## WHAT YOU HAVE TO DO
The word "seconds" may appear in some lines of the data; copy every such line.

## Excerpts from a dataset
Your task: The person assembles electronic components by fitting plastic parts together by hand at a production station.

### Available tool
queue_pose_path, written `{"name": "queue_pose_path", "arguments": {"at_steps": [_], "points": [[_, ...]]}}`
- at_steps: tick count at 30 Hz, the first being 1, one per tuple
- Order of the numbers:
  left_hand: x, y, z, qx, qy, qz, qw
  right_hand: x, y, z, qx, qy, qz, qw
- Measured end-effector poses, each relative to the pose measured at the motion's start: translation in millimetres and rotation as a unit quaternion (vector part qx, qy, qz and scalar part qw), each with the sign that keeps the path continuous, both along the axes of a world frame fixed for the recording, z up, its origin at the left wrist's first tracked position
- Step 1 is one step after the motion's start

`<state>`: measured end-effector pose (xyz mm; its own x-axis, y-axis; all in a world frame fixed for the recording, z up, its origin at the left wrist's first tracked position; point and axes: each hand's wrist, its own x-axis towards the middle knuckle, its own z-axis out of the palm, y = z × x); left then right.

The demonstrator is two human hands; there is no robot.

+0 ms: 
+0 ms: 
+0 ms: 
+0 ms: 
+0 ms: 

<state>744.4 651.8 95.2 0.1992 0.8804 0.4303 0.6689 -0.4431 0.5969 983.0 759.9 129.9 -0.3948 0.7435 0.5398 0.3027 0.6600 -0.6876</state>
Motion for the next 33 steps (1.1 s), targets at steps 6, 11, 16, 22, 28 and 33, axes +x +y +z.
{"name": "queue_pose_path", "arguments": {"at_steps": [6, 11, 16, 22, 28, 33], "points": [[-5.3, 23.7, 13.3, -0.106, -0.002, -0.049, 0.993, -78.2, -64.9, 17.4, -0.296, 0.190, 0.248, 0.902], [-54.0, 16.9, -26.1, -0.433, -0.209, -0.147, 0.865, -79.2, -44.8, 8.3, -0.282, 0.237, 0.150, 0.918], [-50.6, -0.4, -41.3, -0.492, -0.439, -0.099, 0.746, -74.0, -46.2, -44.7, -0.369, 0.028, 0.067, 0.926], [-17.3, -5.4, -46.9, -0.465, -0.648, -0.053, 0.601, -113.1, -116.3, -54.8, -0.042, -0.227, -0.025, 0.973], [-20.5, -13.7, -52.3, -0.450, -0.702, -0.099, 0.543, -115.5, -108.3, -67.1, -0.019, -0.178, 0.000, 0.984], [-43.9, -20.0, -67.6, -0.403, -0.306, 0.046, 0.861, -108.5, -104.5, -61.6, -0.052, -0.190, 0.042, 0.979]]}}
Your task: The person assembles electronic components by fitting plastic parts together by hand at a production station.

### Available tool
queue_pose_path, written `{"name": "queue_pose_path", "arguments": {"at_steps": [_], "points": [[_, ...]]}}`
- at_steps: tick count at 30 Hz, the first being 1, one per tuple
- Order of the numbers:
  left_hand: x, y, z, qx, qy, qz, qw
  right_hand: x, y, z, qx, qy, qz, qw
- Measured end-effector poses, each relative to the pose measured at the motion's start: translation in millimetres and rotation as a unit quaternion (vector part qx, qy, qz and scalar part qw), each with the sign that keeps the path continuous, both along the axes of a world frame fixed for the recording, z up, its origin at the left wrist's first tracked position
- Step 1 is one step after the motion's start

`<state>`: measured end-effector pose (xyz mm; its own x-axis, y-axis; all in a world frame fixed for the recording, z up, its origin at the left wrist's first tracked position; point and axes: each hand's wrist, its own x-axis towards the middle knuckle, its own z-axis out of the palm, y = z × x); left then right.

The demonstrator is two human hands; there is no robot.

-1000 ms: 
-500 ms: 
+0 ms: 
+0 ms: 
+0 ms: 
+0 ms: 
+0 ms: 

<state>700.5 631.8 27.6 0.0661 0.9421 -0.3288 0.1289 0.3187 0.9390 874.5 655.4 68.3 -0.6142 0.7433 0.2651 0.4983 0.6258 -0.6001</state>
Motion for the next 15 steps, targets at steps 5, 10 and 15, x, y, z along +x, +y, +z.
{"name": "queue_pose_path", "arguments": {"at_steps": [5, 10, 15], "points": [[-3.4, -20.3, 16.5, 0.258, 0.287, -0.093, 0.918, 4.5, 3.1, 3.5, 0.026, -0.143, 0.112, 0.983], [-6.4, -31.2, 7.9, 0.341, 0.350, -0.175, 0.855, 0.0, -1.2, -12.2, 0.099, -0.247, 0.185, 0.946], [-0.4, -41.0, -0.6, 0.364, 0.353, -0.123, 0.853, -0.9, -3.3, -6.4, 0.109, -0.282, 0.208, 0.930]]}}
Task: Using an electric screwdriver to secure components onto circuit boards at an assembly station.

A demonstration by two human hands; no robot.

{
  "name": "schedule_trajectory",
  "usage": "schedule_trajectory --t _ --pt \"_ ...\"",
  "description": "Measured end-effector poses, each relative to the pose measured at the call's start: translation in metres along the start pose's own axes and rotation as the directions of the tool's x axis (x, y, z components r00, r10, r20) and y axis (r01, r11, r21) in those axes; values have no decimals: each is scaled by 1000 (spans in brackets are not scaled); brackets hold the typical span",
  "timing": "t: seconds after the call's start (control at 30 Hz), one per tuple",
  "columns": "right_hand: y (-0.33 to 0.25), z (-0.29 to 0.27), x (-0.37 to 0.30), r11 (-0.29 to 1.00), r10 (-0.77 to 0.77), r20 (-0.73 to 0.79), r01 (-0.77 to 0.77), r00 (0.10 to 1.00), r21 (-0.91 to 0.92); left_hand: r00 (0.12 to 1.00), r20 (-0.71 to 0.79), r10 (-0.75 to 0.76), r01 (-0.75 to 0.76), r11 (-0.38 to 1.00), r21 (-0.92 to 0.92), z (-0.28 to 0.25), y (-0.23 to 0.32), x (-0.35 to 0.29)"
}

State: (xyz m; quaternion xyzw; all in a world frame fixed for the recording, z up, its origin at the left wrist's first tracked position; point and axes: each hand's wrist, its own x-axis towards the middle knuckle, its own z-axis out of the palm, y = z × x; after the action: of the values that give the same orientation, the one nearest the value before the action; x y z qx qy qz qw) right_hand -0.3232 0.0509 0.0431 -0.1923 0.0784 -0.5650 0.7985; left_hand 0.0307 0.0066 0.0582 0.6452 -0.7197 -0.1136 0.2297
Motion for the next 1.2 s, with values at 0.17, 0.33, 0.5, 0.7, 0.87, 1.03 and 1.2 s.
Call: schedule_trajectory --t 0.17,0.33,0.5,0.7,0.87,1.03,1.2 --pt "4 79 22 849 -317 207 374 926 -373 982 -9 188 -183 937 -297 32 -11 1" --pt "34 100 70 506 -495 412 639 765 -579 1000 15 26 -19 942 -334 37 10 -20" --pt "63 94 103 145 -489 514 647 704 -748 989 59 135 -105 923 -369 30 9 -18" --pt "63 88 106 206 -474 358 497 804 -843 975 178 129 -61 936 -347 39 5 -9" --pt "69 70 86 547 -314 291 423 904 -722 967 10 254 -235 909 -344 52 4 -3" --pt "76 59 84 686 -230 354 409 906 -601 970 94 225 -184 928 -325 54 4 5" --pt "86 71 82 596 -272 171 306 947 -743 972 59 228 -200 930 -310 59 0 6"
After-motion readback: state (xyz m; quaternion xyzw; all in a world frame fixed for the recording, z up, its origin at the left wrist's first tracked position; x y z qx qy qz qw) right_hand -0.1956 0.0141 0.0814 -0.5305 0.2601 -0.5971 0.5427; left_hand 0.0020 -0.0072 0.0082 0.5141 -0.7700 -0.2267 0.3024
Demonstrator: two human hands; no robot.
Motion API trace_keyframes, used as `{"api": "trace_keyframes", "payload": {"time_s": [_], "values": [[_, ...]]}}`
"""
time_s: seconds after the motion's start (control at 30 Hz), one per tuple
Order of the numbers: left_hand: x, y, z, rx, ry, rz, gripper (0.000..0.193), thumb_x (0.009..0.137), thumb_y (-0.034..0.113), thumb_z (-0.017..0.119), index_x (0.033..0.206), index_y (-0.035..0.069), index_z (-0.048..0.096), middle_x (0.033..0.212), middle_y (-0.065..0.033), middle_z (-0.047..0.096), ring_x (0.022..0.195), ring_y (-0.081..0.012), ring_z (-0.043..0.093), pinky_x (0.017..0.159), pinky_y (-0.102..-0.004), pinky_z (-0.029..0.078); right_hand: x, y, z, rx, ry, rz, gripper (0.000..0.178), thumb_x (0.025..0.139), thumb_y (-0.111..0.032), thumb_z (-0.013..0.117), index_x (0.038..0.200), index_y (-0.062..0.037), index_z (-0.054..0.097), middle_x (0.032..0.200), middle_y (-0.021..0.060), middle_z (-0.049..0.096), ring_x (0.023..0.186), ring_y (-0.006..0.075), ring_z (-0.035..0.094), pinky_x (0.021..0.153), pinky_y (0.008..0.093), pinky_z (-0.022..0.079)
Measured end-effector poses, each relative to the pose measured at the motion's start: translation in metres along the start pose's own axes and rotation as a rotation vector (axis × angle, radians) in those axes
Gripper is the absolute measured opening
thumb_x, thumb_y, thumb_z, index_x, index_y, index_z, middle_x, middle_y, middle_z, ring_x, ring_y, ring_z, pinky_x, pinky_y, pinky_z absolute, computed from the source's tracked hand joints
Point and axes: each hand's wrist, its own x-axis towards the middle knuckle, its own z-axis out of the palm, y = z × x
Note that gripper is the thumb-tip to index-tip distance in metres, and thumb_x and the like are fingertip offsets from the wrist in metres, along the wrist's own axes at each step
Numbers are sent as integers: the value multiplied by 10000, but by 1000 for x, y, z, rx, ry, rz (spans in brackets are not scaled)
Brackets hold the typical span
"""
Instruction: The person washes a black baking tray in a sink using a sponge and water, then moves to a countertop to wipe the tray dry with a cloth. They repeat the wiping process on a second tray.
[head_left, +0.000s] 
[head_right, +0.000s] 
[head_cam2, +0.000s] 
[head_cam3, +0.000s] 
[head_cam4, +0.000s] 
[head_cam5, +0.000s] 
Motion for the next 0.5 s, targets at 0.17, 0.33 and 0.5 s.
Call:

## RESPONSE
  "timing": "t: seconds after the call's start (control at 30 Hz), one per tuple",
time_s: seconds after the motion's start (control at 30 Hz), one per tuple

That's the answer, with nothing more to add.